START Records shown
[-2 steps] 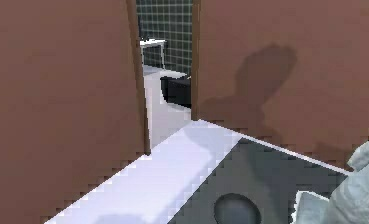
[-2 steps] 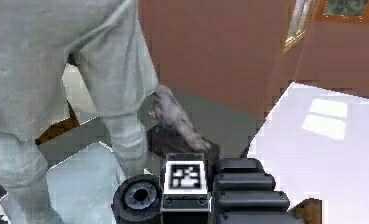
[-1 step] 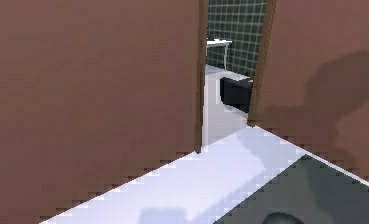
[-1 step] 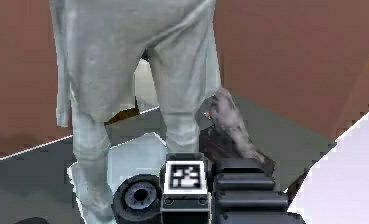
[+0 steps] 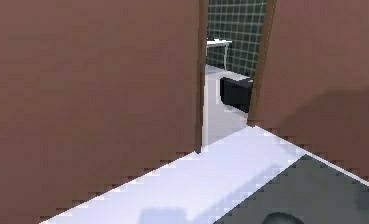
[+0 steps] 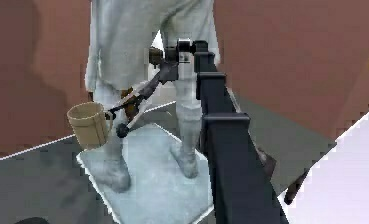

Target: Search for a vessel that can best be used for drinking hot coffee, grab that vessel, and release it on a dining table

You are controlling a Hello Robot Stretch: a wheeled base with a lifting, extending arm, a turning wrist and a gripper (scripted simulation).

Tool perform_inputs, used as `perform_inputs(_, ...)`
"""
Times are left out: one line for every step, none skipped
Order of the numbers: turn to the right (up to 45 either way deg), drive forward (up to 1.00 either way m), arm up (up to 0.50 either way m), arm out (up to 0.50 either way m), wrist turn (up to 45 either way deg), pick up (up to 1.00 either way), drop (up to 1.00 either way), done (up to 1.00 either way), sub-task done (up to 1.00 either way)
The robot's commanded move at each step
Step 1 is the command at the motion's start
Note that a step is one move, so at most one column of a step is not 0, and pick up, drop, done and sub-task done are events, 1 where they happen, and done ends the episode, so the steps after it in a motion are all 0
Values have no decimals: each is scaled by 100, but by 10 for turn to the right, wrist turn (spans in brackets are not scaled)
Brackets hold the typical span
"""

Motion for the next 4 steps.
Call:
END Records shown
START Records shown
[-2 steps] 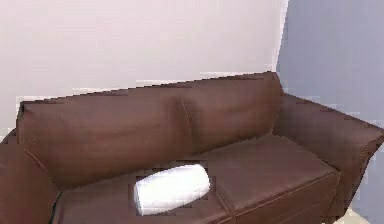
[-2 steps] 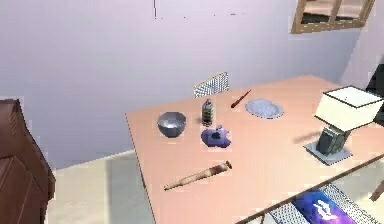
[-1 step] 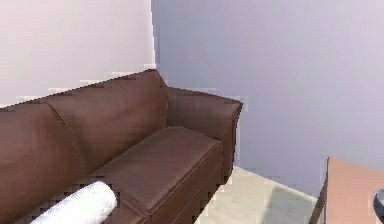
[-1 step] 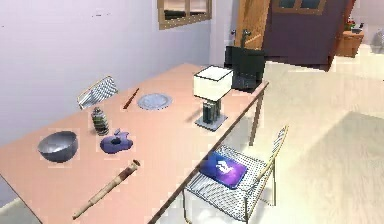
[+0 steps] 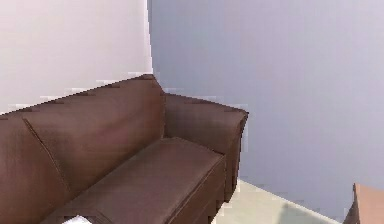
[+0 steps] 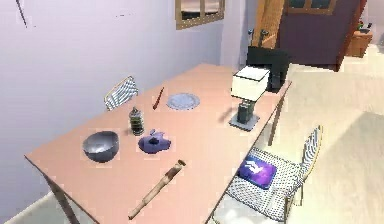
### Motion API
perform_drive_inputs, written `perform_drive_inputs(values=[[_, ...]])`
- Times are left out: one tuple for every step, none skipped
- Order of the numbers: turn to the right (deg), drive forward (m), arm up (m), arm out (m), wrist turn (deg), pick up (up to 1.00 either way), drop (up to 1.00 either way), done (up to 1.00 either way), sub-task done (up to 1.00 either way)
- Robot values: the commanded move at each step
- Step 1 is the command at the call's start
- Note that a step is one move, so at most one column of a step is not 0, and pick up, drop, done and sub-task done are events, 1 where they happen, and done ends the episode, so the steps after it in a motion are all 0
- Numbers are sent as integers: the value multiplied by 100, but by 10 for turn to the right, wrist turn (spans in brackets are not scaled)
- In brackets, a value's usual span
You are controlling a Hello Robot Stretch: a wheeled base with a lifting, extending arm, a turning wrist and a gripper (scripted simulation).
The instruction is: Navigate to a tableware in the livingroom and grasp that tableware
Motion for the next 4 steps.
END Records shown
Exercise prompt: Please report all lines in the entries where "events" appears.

Result of this task:
Note that a step is one move, so at most one column of a step is not 0, and pick up, drop, done and sub-task done are events, 1 where they happen, and done ends the episode, so the steps after it in a motion are all 0
- Note that a step is one move, so at most one column of a step is not 0, and pick up, drop, done and sub-task done are events, 1 where they happen, and done ends the episode, so the steps after it in a motion are all 0

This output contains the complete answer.